Bluma, una nueva propuesta teatral inspirada en la vida y obra de Alejandra Pizarnik, tendrá su estreno el viernes 18 y el sábado 19 de septiembre, a las 21, en La Ventolera, casa de arte, ubicada en O’Higgins 585, de la ciudad de Salta.
La obra es codirigida por Paula Barraza y Celeste Martín y cuenta con la interpretación de Florencia Bravo, quien se pone en la piel de Alejandra Pizarnik durante sus últimos días. A través de un intenso monólogo, la propuesta construye un homenaje a una de las voces fundamentales de la poesía argentina y propone un recorrido por temas vinculados con la poesía, la vida, la muerte y la permanencia del arte.

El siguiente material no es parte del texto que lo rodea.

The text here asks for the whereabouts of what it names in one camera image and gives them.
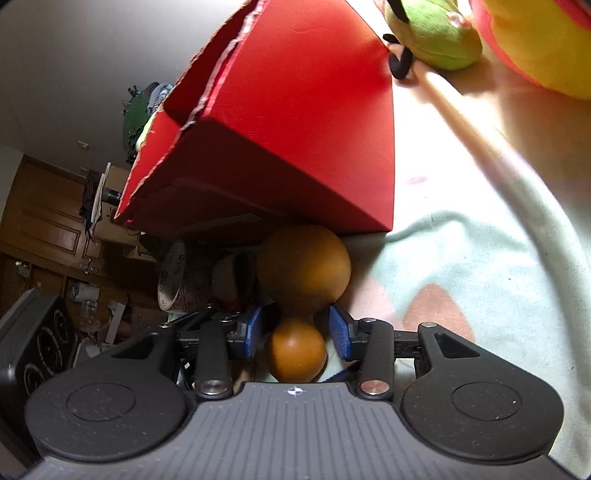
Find green plush toy black limbs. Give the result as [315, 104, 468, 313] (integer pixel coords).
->
[382, 0, 483, 80]

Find brown wooden gourd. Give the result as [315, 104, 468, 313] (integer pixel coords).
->
[255, 224, 352, 384]

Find black panel with round rings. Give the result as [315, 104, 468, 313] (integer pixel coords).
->
[0, 288, 79, 416]

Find yellow plush toy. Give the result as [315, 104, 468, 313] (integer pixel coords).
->
[468, 0, 591, 101]

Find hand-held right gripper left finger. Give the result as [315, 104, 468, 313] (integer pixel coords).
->
[110, 305, 266, 401]

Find pastel bear-print blanket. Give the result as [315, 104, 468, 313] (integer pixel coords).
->
[323, 60, 591, 476]

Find wooden cabinet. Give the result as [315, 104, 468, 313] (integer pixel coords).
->
[0, 154, 139, 319]

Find striped hanging cloth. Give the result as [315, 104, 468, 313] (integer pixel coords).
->
[78, 168, 112, 232]

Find red cardboard box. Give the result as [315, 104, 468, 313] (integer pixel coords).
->
[114, 0, 395, 233]

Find pile of clothes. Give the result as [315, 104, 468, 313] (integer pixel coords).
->
[122, 83, 174, 162]

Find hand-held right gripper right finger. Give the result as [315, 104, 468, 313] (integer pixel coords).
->
[328, 302, 483, 400]

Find round white wall clock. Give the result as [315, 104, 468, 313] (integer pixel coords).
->
[157, 240, 188, 312]

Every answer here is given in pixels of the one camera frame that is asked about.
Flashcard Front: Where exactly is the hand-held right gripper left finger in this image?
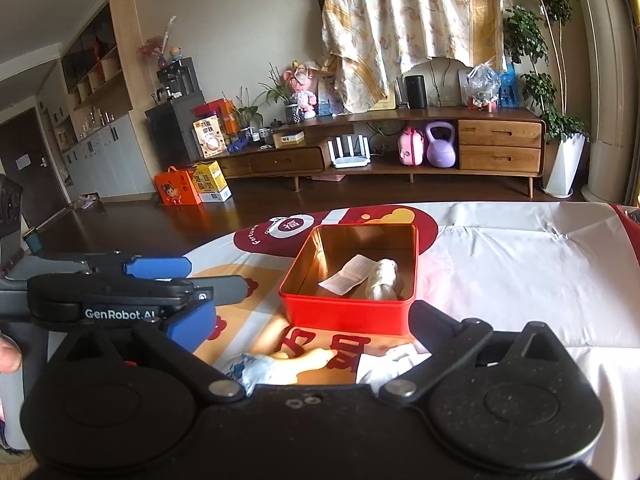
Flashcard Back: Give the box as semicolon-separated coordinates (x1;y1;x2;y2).
48;300;248;404

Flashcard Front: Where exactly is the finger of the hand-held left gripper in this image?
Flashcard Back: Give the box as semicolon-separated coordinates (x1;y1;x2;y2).
82;250;194;281
162;275;249;311

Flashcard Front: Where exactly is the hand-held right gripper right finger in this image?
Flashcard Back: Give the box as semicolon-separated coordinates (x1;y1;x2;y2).
379;301;567;404

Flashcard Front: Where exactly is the red tin box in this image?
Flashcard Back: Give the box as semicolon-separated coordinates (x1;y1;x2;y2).
279;223;419;337

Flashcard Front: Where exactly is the yellow rubber chicken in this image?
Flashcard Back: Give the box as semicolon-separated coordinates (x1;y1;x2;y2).
249;319;337;387

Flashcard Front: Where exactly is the person's left hand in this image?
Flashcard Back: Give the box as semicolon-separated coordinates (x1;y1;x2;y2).
0;334;24;374

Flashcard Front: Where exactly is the white cloth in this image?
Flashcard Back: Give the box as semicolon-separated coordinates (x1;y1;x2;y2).
356;344;432;392

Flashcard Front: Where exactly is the white bandage roll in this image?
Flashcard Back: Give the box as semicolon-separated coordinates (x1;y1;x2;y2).
369;258;402;301

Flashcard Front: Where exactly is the printed white red tablecloth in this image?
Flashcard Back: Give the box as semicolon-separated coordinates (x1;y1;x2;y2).
47;202;640;480

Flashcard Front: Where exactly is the white paper slip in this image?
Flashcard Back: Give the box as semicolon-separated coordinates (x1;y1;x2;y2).
318;254;372;296

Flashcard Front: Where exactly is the yellow carton box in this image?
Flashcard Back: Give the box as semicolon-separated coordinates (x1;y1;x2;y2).
193;160;234;204

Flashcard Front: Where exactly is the yellow printed box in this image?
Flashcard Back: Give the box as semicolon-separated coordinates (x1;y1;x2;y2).
192;115;225;160

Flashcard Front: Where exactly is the black tea bar machine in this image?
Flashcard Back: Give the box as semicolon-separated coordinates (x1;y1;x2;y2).
145;57;207;167

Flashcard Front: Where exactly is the dark brown door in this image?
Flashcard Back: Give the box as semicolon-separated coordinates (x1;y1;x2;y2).
0;106;69;227

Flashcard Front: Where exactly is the red orange gift box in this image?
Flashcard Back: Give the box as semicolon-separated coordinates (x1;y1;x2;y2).
193;99;237;134

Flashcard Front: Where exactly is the beige small box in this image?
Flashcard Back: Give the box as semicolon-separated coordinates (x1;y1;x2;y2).
273;130;306;149

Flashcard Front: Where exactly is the purple kettlebell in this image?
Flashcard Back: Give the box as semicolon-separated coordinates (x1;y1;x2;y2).
424;120;457;169

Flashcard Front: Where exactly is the pink toy case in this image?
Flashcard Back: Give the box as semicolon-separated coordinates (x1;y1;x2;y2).
398;127;426;166

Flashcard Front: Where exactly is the white router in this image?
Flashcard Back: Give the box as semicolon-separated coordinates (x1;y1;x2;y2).
327;135;374;169

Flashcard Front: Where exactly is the wooden tv cabinet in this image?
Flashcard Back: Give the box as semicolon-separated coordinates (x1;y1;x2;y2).
200;106;547;199

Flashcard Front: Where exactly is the small potted plant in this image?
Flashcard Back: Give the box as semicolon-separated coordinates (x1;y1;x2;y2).
264;62;307;125

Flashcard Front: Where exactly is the pink plush doll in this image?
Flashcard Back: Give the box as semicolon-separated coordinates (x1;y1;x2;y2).
284;60;322;119

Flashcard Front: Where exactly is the black cylinder speaker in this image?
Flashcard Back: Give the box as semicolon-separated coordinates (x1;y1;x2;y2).
404;74;428;110

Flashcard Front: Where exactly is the clear plastic bag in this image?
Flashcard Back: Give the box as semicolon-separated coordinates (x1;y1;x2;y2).
464;62;501;112

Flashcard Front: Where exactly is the blue packet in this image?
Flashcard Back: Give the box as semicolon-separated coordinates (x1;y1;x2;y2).
499;60;519;109

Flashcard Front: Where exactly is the white standing air conditioner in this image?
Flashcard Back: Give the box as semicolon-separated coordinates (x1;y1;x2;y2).
569;0;640;205

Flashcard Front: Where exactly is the tall potted plant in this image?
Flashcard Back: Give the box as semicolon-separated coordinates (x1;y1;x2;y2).
502;0;592;198

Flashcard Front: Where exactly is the yellow patterned cloth cover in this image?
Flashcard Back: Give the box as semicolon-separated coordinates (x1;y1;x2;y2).
321;0;507;114

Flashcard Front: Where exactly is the wooden wall cabinet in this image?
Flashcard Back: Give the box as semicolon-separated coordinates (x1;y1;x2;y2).
36;0;157;202

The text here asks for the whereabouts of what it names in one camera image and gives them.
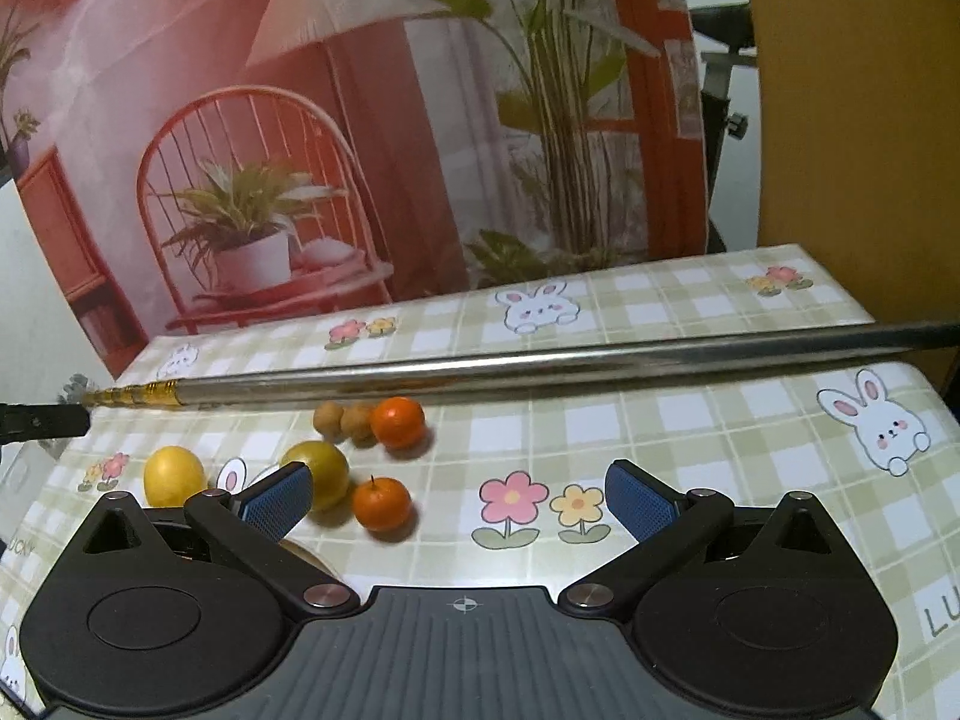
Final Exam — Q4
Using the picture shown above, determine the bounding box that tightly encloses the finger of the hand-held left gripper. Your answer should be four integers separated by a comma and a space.
0, 400, 93, 443

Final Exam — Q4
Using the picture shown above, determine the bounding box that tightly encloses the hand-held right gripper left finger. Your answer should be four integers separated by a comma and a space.
75, 462, 362, 614

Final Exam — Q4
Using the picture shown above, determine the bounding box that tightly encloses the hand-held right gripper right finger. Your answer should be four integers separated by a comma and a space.
558, 458, 845, 614

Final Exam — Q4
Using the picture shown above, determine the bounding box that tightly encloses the small orange with stem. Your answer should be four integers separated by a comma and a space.
352, 474, 414, 534

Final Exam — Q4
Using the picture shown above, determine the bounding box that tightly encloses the yellow plum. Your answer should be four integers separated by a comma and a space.
278, 440, 352, 512

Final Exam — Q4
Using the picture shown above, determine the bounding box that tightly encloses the large yellow lemon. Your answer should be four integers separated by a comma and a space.
143, 446, 208, 509

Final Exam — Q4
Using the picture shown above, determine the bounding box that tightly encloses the plaid rabbit print tablecloth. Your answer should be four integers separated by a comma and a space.
0, 243, 960, 720

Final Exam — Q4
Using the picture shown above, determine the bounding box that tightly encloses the telescopic metal pole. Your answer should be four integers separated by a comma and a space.
58, 320, 960, 414

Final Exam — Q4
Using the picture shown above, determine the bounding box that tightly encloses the printed backdrop cloth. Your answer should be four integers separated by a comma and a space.
0, 0, 715, 380

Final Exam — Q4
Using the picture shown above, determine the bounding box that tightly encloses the brown wooden board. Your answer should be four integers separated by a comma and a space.
738, 0, 960, 325

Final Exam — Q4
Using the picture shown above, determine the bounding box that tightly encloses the black exercise bike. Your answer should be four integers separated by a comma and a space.
688, 3, 761, 145

El proyecto nació después de un extenso proceso de trabajo y preparación, que sus realizadoras describen como un camino de mucha dedicación, tiempo e ilusión. “Esperamos mucho para poder anunciar que este estreno se venía. Fue muchísimo trabajo y muchísimo tiempo, pero finalmente llegó el momento de compartirlo”, expresaron sobre la presentación de Bluma.
La puesta busca acercarse a Pizarnik desde una perspectiva íntima y teatral, recuperando sus últimos días para explorar aquello que permanece más allá de la existencia: la palabra, la poesía y la capacidad del arte para trascender. En ese sentido, el espectáculo propone no solo un acercamiento a la figura de la poeta, sino también una reflexión sobre la vida y la muerte y sobre la eternidad que puede encontrar una obra artística.
Bluma es una producción realizada en cogestión con La Ventolera, casa de arte, espacio cultural que será sede de las dos funciones de estreno. Las entradas ya se encuentran a la venta y tienen un valor de 10 mil pesos por persona, mientras que la promoción de dos entradas tiene un costo de 18 mil pesos. Las reservas y compras anticipadas pueden realizarse comunicándose al 387 546-2203.
Con esta propuesta, La Ventolera abrirá sus puertas a una experiencia escénica que busca encontrarse con el público desde un lugar íntimo y sensible, con la poesía de Pizarnik como punto de partida y el teatro como espacio para volver a interrogar la vida, la muerte y aquello que permanece a través del arte.